Ross Sasamura, director of the city Department of Facility Maintenance, said crews from all eight of his district yards have spent the past week clearing out waterways.

“They’ve been out there, but again … mouths get plugged up again and the volume of water — our streams were just not made to handle the type of water we’re seeing nowadays,” Caldwell said. “I think climate change is contributing to it. You saw what happened in Hanalei.

“I mean, they get tons of water, but they couldn’t handle almost 50 inches in a 24-hour period. The entire valley became one giant stream, basically,” he continued. “Those kinds of events could occur here — maybe not to the same degree, but we’re just much drier than Kauai, so half that rain would have devastating impact.”

Sasamura said the Wailupe Stream flooding was the result of heavy localized rainfall coupled with the high tide. “If you already have your stream filled with (ocean) water from the tide, when you have all this other rainwater coming in, the capacity of that stream is not able to handle both things at the same time.”

Caldwell said there are several other options, none of them good or cheap. “You either condemn the homes and widen the stream, which they wouldn’t be happy about, or you can build walls along the stream and control the flow, but you’d still have (Kalanianaole Highway) acting as a dam, so you’d have to raise the highway up higher,” he said.

Emergency Services Director Jim Howe said the high number of severe storms recently has taken its toll on North Shore beaches, and Olivia will only add to the erosion.

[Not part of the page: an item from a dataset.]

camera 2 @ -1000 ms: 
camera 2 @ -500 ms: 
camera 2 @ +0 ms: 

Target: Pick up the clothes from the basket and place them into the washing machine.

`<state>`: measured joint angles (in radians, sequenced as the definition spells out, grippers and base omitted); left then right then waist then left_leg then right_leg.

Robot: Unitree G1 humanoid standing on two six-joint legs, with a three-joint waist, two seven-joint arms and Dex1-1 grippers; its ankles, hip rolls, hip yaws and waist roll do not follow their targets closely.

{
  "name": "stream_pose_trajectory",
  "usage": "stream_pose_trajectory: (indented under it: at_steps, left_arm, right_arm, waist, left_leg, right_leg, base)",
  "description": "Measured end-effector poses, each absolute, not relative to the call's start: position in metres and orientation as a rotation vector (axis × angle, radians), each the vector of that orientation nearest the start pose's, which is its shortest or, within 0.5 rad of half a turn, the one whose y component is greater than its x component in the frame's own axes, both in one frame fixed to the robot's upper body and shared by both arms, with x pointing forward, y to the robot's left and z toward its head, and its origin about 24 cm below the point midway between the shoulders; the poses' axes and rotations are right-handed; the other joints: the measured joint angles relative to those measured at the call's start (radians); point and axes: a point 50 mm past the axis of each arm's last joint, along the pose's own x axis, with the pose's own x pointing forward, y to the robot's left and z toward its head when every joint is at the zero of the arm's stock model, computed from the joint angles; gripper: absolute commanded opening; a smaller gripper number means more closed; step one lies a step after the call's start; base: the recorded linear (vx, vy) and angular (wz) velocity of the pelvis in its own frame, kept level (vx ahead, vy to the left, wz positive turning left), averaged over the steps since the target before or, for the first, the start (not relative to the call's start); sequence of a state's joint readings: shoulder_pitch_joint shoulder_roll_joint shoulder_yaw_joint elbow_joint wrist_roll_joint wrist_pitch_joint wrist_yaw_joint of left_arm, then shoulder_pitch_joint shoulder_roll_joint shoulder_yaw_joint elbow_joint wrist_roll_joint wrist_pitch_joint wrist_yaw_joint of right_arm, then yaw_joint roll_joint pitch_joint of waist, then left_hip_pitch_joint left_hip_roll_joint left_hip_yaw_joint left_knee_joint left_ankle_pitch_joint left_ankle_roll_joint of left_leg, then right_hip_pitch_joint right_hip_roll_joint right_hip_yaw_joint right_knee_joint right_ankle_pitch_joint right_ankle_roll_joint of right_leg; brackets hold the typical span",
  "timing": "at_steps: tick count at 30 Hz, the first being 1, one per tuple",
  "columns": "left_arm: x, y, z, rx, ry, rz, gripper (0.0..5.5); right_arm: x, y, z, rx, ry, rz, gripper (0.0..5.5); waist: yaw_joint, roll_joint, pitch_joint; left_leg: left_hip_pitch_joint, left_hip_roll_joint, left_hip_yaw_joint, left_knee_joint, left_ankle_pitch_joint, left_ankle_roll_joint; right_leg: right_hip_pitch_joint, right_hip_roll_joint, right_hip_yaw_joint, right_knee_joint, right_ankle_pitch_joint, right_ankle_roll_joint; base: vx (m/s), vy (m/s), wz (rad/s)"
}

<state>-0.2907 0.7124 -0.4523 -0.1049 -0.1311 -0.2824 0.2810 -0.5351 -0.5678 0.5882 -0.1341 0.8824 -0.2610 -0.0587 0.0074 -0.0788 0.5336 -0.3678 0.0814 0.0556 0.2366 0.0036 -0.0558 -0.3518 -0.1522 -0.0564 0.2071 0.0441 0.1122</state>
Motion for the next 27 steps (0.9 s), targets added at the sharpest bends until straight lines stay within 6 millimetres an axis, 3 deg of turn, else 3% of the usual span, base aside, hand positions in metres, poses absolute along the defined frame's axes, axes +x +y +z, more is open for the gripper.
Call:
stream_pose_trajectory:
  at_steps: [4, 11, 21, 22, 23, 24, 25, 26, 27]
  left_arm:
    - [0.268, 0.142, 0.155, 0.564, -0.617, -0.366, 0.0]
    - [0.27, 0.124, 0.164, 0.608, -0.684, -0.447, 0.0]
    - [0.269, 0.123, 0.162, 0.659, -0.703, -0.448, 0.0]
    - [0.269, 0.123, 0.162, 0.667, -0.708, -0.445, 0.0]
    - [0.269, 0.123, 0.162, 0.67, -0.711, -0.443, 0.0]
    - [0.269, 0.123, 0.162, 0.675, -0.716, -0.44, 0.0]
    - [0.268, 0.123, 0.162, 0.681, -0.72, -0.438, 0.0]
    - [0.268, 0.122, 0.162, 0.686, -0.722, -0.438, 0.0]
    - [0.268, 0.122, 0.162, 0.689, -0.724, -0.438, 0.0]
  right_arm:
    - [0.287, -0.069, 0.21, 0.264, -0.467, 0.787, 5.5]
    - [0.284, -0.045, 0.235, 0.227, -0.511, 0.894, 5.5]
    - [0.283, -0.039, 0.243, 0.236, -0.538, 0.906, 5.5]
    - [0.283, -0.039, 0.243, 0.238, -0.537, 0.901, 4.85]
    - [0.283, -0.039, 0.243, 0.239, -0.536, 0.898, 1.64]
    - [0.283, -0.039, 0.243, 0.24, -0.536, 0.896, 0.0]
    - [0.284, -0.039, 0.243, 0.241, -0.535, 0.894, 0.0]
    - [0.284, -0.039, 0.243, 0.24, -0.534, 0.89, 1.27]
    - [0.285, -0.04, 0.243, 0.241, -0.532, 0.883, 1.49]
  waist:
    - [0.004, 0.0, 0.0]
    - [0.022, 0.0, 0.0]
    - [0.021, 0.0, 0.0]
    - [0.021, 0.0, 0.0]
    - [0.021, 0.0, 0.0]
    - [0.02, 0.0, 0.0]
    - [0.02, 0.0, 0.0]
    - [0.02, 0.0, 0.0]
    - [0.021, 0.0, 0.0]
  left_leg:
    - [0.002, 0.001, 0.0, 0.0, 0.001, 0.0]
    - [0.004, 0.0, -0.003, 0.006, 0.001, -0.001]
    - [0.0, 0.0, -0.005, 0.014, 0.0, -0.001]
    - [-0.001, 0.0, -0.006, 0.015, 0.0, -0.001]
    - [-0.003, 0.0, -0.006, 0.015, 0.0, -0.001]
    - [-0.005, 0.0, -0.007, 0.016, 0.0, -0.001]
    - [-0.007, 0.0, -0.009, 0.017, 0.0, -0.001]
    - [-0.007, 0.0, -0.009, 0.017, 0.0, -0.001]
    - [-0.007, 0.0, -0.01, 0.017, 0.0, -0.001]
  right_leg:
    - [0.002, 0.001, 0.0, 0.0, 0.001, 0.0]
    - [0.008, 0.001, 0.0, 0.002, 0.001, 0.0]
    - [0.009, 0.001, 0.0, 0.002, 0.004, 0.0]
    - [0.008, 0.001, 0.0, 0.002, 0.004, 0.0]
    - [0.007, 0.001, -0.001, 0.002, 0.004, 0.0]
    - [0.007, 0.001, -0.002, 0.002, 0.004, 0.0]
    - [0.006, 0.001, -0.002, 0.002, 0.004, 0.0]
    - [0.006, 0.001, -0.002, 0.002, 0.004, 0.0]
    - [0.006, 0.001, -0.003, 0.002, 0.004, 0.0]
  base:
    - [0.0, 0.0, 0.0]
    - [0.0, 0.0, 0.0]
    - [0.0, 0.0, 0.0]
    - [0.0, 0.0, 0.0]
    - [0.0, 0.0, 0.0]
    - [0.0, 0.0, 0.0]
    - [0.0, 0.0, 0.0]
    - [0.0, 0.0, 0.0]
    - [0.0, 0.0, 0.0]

From Ehukai Beach to Rocky Point near Sunset Beach, “there’s almost no beach, and we have already seen, just during the summer, erosion to the point where there’s just no beach access. We also are seeing trees and bushes and stairwells collapsing onto the beach,” he said.

The direction of Olivia’s arrival coupled with an afternoon high tide means “it is very likely that we’re going to see some very strong erosive effects up there,” Howe said, adding that people should stay way from cliff areas that could collapse.

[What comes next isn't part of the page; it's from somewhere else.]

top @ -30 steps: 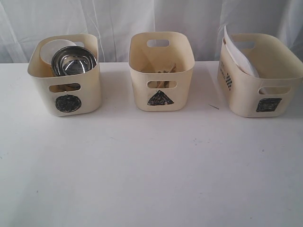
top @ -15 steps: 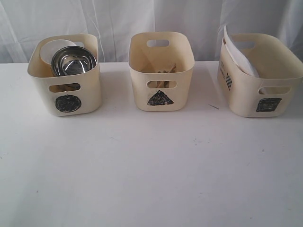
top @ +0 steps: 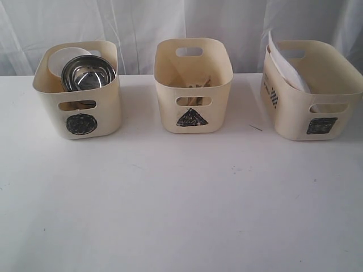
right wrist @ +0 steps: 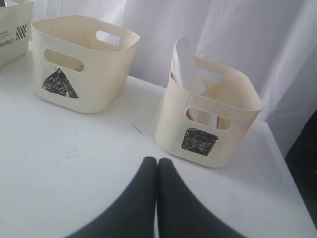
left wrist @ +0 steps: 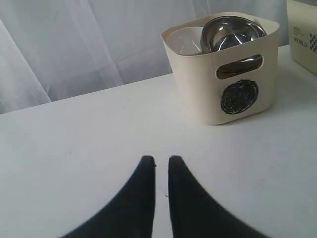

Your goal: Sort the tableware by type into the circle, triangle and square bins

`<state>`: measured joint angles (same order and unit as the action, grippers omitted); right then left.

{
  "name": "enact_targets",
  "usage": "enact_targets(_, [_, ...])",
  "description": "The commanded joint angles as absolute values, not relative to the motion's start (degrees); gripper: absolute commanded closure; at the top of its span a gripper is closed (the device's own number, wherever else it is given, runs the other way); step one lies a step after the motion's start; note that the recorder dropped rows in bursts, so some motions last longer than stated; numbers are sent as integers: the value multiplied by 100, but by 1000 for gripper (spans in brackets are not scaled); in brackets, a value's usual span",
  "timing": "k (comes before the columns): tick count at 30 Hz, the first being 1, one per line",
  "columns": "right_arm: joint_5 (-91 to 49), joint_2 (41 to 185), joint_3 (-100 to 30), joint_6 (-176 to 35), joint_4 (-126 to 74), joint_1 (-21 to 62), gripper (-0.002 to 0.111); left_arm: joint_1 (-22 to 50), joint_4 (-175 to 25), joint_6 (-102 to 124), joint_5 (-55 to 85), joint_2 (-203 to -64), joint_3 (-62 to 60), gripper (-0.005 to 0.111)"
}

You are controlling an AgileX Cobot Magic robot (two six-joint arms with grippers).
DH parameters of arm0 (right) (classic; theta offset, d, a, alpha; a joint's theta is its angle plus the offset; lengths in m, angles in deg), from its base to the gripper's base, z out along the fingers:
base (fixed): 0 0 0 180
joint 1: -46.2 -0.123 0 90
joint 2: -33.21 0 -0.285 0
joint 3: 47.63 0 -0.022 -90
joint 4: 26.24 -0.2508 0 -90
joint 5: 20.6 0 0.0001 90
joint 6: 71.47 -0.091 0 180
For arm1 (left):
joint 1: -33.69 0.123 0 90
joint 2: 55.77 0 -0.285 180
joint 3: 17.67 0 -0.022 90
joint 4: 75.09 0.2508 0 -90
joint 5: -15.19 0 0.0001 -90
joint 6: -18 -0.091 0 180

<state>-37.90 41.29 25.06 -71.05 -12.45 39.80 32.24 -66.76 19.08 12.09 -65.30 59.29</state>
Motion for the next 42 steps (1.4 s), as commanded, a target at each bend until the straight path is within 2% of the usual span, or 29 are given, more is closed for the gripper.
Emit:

One evacuation shelter in Hawaii County opened Tuesday evening ahead of Tropical Storm Olivia:

>> Waimea Community Center, 65-1260 Kawaihae Road, Waimea


Seven evacuation shelters in Maui County opened Tuesday evening:

>> Lahaina Civic Center, 1840 Honoapiilani Highway, Lahaina

>> Maui High School, 660 Lono Ave., Kahului (pet-friendly)

>> Kihei Elementary School, 250 E. Lipoa St., Kihei (pet-friendly)

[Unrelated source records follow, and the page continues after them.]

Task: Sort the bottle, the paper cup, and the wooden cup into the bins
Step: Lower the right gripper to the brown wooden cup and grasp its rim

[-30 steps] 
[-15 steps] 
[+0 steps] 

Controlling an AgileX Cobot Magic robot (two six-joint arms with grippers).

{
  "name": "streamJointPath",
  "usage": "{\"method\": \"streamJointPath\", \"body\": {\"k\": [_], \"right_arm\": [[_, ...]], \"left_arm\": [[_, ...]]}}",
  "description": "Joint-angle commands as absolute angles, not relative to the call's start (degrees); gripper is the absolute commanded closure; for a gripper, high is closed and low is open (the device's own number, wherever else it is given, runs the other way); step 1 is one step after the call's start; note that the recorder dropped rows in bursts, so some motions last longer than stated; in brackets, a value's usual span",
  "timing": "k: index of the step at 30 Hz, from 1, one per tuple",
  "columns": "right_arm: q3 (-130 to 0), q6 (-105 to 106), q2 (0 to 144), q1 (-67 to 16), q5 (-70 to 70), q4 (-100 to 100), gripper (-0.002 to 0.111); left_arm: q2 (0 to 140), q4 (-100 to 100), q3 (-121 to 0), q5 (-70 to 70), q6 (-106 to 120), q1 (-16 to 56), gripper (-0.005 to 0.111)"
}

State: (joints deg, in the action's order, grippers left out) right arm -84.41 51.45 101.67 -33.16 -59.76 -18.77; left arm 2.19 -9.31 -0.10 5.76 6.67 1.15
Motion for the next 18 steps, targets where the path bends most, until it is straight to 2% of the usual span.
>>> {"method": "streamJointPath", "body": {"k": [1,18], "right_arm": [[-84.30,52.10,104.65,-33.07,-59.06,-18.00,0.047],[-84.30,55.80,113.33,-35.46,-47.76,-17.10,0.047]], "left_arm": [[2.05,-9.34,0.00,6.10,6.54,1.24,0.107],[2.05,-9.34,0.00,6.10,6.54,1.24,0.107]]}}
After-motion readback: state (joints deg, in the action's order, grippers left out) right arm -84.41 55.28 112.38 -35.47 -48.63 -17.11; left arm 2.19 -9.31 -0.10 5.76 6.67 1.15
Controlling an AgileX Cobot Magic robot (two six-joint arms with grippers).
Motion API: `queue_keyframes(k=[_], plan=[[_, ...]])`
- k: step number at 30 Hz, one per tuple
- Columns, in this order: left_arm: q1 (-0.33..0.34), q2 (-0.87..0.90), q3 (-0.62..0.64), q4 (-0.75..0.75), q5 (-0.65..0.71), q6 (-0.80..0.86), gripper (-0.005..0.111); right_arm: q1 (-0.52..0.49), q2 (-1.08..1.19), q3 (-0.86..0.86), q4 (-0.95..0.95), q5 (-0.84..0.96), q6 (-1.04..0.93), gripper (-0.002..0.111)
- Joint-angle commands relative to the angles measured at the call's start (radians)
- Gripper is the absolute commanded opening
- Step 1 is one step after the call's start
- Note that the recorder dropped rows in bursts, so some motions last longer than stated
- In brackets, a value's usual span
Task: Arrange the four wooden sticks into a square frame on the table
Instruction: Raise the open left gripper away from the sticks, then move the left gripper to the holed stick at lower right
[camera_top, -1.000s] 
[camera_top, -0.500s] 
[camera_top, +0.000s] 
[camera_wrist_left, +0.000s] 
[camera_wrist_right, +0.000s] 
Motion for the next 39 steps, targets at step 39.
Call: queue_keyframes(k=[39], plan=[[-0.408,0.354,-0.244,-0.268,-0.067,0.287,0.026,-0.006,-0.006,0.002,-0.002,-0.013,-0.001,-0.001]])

>> Kalama Intermediate School, 120 Makani Road, Makawao (pet-friendly)

>> Hana Elementary and High School, 4111 Hana Highway, Hana

>> Molokai High School, 2140 Farrington Ave., Hoolehua

>> Lanai Elementary and High School, 555 Fraser Ave., Lanai City


Eight evacuation shelters on Oahu opened Tuesday night:

>> Brigham Young University, 55-220 Kulanui St., Laie (pet-friendly)

>> Ewa Mahiko District Park, 91-1205 Renton Road, Ewa Beach (pet-friendly)

>> Kailua District Park, 21 S. Kainalu Drive, Kailua (pet-friendly)

>> Kalihi Valley District Park, 1911 Kamehameha IV Road, Honolulu (pet-friendly)

>> Kaneohe District Park, 45-660 Keaahala Road, Kaneohe

>> Manoa Valley District Park, 2721 Kaaipu Ave., Honolulu

>> Wahiawa District Park, 1129 Kilani Ave., Wahiawa

>> Waianae District Park, 85-601 Farrington Highway, Waianae

Officials urged the public to shelter in place or stay with friends and family outside of hazard areas if possible. Those who do opt to go to an evacuation shelter should bring food, water, bedding and emergency supplies. Those bringing pets to pet-friendly shelters should bring pet carriers or cages as well as food and water for their pets.